__WORK TASK__.
Which of the lines below mention the word "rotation"? Pull each one out.

[[ GIVEN DATA open ]]

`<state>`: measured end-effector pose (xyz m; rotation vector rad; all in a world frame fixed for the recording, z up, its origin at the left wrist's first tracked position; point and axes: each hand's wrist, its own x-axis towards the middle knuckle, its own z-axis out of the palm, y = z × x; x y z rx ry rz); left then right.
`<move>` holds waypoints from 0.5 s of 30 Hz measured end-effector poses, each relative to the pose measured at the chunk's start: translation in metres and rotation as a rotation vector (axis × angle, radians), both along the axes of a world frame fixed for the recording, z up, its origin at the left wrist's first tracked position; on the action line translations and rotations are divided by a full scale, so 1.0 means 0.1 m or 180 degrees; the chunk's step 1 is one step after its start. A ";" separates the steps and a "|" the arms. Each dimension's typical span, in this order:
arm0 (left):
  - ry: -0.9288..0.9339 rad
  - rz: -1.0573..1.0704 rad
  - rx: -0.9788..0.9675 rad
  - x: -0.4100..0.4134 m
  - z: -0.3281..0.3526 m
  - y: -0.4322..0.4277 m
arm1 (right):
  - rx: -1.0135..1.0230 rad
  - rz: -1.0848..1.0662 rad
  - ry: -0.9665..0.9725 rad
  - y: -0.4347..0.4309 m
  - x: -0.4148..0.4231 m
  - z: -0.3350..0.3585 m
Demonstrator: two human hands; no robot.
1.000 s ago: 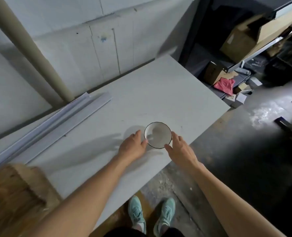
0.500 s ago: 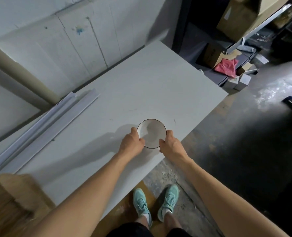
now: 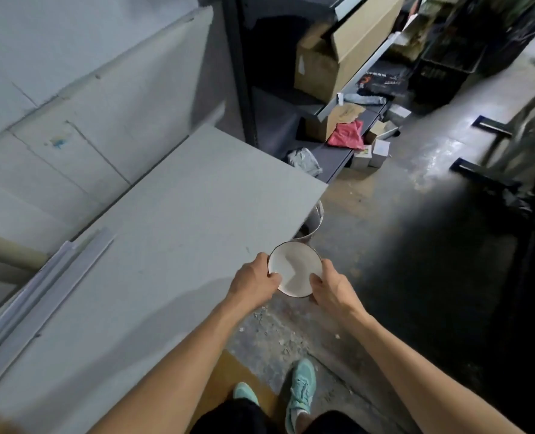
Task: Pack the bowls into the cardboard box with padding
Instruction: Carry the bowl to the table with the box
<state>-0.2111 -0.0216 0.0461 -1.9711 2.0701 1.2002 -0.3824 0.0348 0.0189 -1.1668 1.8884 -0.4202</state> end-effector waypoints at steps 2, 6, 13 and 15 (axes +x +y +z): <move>0.0022 -0.0197 -0.0012 -0.32 0.05 -0.01 | 0.0050 -0.0157 -0.0010 0.05 -0.32 0.04; 0.0164 -0.0522 -0.0014 -0.90 0.12 -0.04 | -0.0010 -0.0540 0.0093 0.18 -0.89 0.15; 0.0478 -0.1001 0.0112 -1.74 0.23 -0.32 | -0.0182 -0.1312 -0.0073 0.22 -1.58 0.24; 0.0544 -0.1096 0.0116 -1.96 0.22 -0.47 | -0.0170 -0.1504 -0.0172 0.17 -1.74 0.25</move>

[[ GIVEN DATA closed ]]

__TASK OUTPUT__.
`<state>`: measured end-effector pose (xyz m; rotation vector rad; all in a world frame fixed for the recording, z up, its origin at the left wrist's first tracked position; point and axes: each hand's wrist, its own x-axis towards the middle knuckle, its own z-axis out of the palm, y = z × x; x y z rx ry rz); left then right.
`<move>` holds waypoints from 0.5 s of 30 Hz measured end-effector poses, each relative to the pose measured at the chunk's start: translation in metres and rotation as a rotation vector (axis × angle, radians), both along the axes of a world frame fixed for the recording, z up, its origin at the left wrist's first tracked position; on the action line translations and rotations are divided by a full scale, so 1.0 means 0.1 m or 180 degrees; the chunk's step 1 is one step after its start. A ";" separates the steps and a "|" the arms. Each dimension's typical span, in this order:

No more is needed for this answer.